//Résonance des paroles autochtones

Résonance des paroles autochtones

Du 14 au 16 juin 2017 se déroulera à l’UQAC le premier colloque de la Chaire de recherche sur la parole autochtone (CRPA) intitulé Paroles retrouvées – Paroles exhumées. Voix autochtones dans les écrits de la Nouvelle-France. Nous avons parlé à Luc Vaillancourt, titulaire de la CRPA et professeur au Département des arts et lettres de l’UQAC, afin d’en savoir plus.

Par Jessica Lavoie

La femme de lettres Ilnue Marie-Ambrée Gill est de la programmation du colloque Paroles retrouvées – Paroles exhumées. Photo: Sophie Gagnon-Bergeron

La Chaire de recherche sur la parole autochtone, accréditée en septembre 2016 à l’UQAC, est un projet scientifique qui vise à procéder à une archéologie de la parole autochtone des premiers contacts à aujourd’hui. « On a fondé cette chaire pour couvrir cette période, participer non seulement à la restauration, à la revitalisation, mais aussi à la promotion des cultures autochtones et bien sûr de leur parole d’abord et avant tout », soutient Luc Vaillancourt.
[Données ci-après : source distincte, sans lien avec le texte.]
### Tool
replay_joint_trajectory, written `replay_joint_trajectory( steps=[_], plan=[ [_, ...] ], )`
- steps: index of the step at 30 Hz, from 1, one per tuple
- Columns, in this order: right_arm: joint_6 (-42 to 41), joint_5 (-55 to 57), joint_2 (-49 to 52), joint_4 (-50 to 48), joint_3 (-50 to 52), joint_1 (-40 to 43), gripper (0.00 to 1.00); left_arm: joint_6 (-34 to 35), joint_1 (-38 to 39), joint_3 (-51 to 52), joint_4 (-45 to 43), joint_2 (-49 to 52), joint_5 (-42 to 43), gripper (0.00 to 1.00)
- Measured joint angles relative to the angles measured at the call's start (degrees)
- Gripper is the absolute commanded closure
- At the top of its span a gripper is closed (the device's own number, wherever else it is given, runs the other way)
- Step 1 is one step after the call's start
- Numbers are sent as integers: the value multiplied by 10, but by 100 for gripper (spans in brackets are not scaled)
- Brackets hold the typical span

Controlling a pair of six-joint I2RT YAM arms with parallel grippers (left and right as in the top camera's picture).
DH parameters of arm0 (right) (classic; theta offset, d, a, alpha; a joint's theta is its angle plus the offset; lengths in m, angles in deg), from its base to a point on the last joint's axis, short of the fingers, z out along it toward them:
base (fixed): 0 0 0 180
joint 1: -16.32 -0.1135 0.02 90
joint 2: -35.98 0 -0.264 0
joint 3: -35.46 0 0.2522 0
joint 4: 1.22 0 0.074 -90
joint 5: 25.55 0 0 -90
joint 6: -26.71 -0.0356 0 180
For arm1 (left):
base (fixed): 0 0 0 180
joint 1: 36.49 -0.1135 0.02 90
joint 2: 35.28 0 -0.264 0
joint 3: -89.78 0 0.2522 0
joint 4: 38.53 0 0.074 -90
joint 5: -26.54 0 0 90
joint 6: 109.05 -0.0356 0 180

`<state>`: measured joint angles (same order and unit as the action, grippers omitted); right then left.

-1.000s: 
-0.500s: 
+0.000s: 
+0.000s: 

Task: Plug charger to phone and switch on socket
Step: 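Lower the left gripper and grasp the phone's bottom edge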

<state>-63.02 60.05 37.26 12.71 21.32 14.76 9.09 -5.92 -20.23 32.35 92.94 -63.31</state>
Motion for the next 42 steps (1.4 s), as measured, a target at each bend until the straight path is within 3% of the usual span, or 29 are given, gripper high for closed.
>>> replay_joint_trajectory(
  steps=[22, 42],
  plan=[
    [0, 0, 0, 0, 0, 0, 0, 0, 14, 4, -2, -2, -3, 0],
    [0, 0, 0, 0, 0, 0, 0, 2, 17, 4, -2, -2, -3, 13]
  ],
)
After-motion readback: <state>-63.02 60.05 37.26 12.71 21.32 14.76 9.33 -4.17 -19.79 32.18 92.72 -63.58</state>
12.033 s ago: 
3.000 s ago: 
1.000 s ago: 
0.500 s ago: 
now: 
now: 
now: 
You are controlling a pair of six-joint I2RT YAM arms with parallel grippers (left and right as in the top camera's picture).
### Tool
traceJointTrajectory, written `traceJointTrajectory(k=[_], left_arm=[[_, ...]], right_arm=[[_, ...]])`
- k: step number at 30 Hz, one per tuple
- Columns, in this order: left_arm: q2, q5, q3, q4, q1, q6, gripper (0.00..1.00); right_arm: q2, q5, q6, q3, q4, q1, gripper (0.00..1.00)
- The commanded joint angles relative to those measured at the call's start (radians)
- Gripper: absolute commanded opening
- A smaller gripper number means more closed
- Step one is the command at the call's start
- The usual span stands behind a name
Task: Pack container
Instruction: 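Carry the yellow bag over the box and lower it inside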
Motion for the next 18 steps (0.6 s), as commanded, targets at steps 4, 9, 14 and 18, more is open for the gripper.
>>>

Dans cette optique, le premier colloque de la CRPA se veut un lieu d’échanges et de réflexions pour tenter de développer une histoire de la parole autochtone que la population autochtone pourrait faire sienne.

« [O]n aspire idéalement, au terme de cette aventure, au-delà du colloque qui se tient cette semaine, on aspire à évoluer vers une auto-histoire de la parole autochtone où ce sont les Autochtones eux-mêmes qui prennent le relais de cette enquête. »

Plusieurs grands chercheurs de la France, des États-Unis et du Canada prendront part à cet événement qui se tiendra au Pavillon de la culture des peuples autochtones Rio Tinto de l’UQAC. Ouvert au grand public, le colloque se déroulera sous le thème de la Nouvelle-France.

« On a voulu organiser notre premier colloque autour de la Nouvelle-France. […] Il y a des gens très très intéressants et très importants qui viennent nous visiter et on en est très fier. Ce sont des spécialistes qui vont venir nous entretenir de la parole autochtone dans la littérature de contact autant dans des corpus historiques que dans des corpus diplomatiques, des corpus linguistiques également. On entreprend d’exhumer ces paroles, […] de les dégager des parasitages […] pour les restituer dans leur intégralité aux peuples autochtones. »

Luc Vaillancourt décrit le premier colloque de la chaire de recherche qu’il dirige

En plus d’être ouvert au grand public cette semaine, le colloque, présenté en collaboration avec le Centre des Première Nations Nikanite, sera par la suite accessible sous forme de vidéos sur internet. L’accessibilité à l’information est primordiale pour les membres de la CRPA, comme le souligne Luc Vaillancourt :

« On voudrait que la chaire serve de relais à cette parole, de porte-voix, d’amplificateur et pour y arriver ça prend des outils, comme la capture vidéo, par exemple, qui vont nous permettre de diffuser cette parole et ces échanges et ces présentations sur le web au terme de cet exercice. Et rendre le tout accessible aux communautés des premières nations, mais aussi au grand public en général. »

Mikana, un organisme qui vise à créer des ponts entre les communautés Allochtones et Autochtones, figure aussi parmi la liste des invités du colloque.

« On a trouvé leur approche extrêmement dynamique, extrêmement intéressante. On a voulu travailler avec elles (Widia Larivière et Mélanie Lumsden). Elles vont venir rencontrer les chercheurs pour les sensibiliser aux enjeux de la recherche autochtone, aux préjugés auxquels sont confrontés les Autochtones […]. C’est vraiment un partenaire indispensable pour nous. »

Le titulaire de la CRPA ajoute: « Dès le départ c’était important pour nous d’en faire un projet autochtone au sens où ça ne se fait pas sur les Autochtones, mais ça se fait avec, en collaboration, et par des Autochtones. C’est très différent comme perspective. Et ça implique de prendre en compte dès le début le point de vue de l’autre. »

Luc Vaillancourt explique le partenariat avec Mikana

La parole sera également laissée aux artistes autochtones lors de la soirée de poésie qui aura lieu mercredi le 14 juin à 19h au Pavillon de la culture des peuples autochtones Rio Tinto. Le titulaire de la CRPA invite d’ailleurs chaleureusement toute la communauté à prendre part à cette activité qui rassemblera certain.e.s des plus grand.e.s artistes autochtones: le romancier et conteur Michel Noël, les poétesses Marie-Andrée Gill et Manon Nolin, la romancière Marie-Christine Bernard, le poète Charles Sagalane et le chanteur Nimuk Kanapé.